Set out exactly, line by line, the stretch of data below that begins at the line containing "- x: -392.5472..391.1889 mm" and ends at the line containing "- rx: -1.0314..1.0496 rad", with both ends kept.
____ Extracted information
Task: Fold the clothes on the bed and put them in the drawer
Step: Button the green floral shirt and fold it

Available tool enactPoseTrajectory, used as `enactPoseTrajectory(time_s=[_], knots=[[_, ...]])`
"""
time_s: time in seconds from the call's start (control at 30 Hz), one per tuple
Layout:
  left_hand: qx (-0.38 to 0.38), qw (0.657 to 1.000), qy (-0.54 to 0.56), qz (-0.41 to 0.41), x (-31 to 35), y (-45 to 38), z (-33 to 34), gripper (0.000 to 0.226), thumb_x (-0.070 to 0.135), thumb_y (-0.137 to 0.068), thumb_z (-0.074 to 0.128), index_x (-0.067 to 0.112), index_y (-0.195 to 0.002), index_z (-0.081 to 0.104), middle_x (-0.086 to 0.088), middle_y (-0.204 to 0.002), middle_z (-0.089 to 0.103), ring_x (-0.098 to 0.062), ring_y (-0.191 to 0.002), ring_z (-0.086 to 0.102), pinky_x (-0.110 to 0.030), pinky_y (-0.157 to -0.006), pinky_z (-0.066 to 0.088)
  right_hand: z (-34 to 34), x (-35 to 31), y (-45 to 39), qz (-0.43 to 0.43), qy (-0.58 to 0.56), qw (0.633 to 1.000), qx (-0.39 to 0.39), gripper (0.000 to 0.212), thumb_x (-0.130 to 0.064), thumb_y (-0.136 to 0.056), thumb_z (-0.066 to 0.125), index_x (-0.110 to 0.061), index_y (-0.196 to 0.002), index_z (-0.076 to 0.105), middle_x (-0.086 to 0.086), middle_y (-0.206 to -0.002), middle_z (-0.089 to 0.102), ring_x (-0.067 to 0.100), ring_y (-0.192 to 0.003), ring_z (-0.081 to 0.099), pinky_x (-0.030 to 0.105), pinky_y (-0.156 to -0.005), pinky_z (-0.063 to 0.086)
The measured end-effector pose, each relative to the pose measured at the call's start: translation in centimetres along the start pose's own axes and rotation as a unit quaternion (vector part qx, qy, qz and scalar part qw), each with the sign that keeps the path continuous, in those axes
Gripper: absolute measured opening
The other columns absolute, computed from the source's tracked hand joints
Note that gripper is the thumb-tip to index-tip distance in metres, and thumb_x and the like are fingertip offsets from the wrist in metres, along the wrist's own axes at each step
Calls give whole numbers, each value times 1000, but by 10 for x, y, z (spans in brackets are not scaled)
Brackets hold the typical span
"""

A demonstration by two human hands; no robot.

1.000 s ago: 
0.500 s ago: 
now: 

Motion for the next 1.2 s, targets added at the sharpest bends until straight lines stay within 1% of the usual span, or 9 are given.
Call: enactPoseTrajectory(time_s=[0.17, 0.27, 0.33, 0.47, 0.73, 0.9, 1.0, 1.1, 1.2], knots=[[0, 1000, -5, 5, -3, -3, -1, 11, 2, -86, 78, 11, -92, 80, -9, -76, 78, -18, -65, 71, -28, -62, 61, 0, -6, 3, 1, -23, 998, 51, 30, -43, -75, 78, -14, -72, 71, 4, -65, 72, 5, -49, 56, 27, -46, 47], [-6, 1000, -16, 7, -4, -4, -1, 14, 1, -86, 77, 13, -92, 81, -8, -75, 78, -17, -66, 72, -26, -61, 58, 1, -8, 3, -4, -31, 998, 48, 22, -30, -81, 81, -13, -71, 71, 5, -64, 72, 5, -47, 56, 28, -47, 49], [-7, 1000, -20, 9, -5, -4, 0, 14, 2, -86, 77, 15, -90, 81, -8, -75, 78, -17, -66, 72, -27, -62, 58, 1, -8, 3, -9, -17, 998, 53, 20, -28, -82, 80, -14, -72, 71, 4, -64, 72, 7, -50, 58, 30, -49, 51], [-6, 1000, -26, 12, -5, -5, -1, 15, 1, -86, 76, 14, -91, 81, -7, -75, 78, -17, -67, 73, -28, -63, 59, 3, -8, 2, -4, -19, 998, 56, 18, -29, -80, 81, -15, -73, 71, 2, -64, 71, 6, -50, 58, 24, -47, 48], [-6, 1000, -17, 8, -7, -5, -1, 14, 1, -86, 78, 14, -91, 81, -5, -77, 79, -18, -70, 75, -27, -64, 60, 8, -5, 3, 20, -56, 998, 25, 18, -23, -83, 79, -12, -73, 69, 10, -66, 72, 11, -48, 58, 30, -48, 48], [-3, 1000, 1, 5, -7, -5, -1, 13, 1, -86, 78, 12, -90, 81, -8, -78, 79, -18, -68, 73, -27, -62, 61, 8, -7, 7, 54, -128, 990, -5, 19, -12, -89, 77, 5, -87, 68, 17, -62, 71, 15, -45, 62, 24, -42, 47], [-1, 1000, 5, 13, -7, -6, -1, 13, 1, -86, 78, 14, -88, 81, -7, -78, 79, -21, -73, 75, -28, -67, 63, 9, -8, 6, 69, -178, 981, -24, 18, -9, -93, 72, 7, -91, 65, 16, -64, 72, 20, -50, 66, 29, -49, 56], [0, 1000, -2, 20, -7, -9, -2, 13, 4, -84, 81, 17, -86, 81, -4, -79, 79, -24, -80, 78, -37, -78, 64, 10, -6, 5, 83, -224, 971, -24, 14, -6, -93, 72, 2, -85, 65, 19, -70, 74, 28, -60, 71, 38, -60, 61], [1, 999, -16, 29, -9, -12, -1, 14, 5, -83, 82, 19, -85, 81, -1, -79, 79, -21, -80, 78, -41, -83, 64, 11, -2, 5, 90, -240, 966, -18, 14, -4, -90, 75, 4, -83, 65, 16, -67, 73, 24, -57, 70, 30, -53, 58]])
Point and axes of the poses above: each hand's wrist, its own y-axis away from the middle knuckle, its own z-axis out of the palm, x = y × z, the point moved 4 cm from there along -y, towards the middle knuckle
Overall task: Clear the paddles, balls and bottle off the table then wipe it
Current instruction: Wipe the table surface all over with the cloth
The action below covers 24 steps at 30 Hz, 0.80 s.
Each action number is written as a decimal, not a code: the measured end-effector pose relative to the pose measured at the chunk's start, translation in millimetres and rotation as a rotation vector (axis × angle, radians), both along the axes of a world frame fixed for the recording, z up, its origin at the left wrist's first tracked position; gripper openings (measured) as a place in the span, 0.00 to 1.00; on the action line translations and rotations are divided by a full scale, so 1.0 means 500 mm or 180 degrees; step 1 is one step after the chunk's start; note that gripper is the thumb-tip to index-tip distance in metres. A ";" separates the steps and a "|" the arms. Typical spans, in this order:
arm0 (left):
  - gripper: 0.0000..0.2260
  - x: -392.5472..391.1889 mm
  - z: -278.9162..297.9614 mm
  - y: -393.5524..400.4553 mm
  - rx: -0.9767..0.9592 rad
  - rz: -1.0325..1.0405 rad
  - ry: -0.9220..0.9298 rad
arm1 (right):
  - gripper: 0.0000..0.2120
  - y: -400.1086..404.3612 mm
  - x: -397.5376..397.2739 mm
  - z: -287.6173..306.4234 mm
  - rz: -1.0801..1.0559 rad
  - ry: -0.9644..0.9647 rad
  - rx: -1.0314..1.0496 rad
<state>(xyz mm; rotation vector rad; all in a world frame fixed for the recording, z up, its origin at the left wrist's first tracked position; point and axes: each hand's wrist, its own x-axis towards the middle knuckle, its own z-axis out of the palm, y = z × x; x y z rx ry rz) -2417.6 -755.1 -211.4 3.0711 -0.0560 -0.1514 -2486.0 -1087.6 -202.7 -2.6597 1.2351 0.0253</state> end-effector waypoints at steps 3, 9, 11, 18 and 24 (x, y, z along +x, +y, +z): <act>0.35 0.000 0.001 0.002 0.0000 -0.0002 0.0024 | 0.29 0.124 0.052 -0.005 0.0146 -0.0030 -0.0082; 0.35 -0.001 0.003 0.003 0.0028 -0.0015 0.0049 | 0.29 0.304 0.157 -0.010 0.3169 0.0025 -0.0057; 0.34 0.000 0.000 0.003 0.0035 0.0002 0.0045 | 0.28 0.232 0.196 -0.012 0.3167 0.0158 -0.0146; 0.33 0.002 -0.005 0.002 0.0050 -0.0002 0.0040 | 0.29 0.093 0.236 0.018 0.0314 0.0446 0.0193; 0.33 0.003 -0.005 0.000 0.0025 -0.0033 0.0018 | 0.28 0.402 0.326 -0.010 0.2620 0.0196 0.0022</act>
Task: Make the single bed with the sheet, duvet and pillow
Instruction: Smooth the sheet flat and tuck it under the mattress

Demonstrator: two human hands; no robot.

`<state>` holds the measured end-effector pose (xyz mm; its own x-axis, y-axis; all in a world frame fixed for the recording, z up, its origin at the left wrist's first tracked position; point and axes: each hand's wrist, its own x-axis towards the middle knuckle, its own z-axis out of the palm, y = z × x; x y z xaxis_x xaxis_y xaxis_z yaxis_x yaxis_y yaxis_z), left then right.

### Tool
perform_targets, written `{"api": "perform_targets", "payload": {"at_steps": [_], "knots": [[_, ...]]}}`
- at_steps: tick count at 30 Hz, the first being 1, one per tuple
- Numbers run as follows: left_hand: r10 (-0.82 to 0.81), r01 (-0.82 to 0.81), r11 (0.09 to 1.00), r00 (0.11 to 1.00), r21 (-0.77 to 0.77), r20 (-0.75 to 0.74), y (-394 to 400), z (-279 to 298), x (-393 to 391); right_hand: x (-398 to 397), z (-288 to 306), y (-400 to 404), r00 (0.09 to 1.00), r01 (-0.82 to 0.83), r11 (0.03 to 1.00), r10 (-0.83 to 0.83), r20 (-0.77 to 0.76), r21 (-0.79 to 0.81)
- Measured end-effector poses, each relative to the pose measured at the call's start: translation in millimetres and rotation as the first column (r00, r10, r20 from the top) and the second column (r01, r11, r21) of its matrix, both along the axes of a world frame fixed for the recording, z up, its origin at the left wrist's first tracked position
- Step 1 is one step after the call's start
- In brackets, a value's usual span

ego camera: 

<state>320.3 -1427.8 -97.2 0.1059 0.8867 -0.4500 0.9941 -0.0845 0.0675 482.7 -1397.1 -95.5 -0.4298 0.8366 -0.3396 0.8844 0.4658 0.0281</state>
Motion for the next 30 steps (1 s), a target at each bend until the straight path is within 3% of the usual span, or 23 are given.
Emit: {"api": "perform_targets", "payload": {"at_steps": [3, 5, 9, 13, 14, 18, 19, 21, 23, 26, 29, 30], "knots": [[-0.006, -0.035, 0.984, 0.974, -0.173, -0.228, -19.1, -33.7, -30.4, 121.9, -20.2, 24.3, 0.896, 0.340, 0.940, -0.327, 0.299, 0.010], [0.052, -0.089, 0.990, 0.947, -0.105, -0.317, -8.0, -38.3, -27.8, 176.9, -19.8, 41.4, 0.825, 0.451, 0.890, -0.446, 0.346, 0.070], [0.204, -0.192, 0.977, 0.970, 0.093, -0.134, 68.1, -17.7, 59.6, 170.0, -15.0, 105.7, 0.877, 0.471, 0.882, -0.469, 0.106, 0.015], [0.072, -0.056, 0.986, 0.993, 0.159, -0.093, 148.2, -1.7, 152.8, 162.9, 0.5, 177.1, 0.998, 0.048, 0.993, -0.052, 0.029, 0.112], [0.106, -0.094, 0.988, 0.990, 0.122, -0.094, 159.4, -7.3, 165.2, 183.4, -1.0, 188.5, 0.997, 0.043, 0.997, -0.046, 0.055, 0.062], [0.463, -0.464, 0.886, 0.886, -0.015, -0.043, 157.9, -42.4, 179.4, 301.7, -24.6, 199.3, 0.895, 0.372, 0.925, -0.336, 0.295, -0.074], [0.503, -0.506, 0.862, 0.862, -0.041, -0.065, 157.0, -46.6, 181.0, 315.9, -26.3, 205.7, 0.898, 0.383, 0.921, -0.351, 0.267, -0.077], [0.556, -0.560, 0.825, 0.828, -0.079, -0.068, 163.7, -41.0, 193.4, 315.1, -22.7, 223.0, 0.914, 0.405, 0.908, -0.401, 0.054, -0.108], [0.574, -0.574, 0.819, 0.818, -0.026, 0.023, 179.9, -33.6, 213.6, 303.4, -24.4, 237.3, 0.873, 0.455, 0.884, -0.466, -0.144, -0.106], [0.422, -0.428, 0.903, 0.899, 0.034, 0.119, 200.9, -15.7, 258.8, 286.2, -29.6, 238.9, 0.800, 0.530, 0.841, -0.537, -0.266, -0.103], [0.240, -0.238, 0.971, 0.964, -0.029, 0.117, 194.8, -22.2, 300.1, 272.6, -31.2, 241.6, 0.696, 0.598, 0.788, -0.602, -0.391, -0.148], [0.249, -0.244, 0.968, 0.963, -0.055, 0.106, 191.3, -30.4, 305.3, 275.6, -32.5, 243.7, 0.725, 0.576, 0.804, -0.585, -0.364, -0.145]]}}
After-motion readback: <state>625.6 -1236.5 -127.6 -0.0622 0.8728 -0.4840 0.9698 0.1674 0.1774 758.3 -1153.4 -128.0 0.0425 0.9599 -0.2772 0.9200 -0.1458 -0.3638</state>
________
## Task solution
  - x: -392.5472..391.1889 mm
  - z: -278.9162..297.9614 mm
  - y: -393.5524..400.4553 mm
  - rx: -0.9767..0.9592 rad
  - rz: -1.0325..1.0405 rad
  - ry: -0.9220..0.9298 rad
arm1 (right):
  - gripper: 0.0000..0.2120
  - y: -400.1086..404.3612 mm
  - x: -397.5376..397.2739 mm
  - z: -287.6173..306.4234 mm
  - rz: -1.0801..1.0559 rad
  - ry: -0.9644..0.9647 rad
  - rx: -1.0314..1.0496 rad

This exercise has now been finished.